Beyond use of one of these drugs, factors that may increase your risk of tardive dyskinesia include:
- Length of use. Tardive dyskinesia symptoms can begin as early as between one to six months of starting a drug. But the risk is higher if you've been taking the drugs continuously, for a long time. The Food and Drug Administration warns against using metoclopramide — used to treat nausea and help the stomach empty more quickly in adults — for more than 12 weeks.

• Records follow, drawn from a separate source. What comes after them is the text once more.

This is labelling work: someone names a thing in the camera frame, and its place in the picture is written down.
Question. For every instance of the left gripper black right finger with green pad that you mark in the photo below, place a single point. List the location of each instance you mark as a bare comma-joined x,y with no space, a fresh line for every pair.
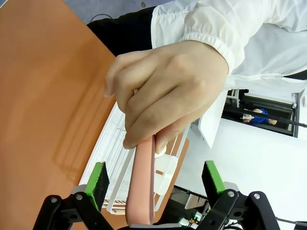
213,182

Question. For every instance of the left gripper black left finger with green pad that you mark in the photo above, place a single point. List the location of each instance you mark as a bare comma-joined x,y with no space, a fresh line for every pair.
98,187

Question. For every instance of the person's right forearm, white sleeve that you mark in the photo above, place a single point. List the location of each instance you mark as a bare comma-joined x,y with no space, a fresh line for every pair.
216,21

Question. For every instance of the person's right hand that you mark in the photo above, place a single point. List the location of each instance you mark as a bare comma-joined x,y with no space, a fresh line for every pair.
172,86

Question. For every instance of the black device with green light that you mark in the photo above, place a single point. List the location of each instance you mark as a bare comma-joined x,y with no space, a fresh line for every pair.
177,210

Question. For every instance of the translucent plastic holder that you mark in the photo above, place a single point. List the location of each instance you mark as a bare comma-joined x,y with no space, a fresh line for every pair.
166,172

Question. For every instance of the blue-clothed background person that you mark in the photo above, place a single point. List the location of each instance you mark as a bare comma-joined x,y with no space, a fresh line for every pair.
259,118

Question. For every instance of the person's torso, white jacket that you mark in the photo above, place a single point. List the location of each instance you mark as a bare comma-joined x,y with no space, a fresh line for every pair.
271,60

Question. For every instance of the black metal frame rack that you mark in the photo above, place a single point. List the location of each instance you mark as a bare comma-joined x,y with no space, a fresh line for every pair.
263,105

- Type of drug. Although there's a risk with any antipsychotic drug, the risk seems to be highest with use of older antipsychotic medications. These include chlorpromazine, fluphenazine, haloperidol and perphenazine. When it comes to the newer antipsychotics, risperidone and paliperidone appear to be a higher risk than the others.
- Age. Older adults, age 55 and up, are at higher risk of tardive dyskinesia than are younger adults. When it comes to the older (first-generation) antipsychotics, for example, the rate of tardive dyskinesia is three to five times higher in older adults than in younger adults. This is true even though older adults typically take a lower dose of the drugs and use them for less time.
- Sex. Women appear to be at a higher risk of tardive dyskinesia than are men, especially older women.
- Experiencing early movement symptoms. Some people who take antipsychotics experience movement-related symptoms or side effects early in their use of the drugs. People who experience these early symptoms — such as muscle contractions that cause repetitive or twisting movements, restlessness, and shaking (tremors) — appear to be at an increased risk of tardive dyskinesia.
- Having certain disorders. Your risk of tardive dyskinesia may be higher if you have other disorders, including schizophrenia, psychotic disorders, mood disorders, dementia, diabetes, or you've abused alcohol or other substances. If you've had electroconvulsive therapy, this also may increase your risk.
Your doctor can help reduce the risk of tardive dyskinesia by prescribing the lowest dose of a medication that's still effective, stopping use of the drugs when possible, and regularly monitoring you for signs and symptoms. Talk to your doctor if you have any concerns about your risk.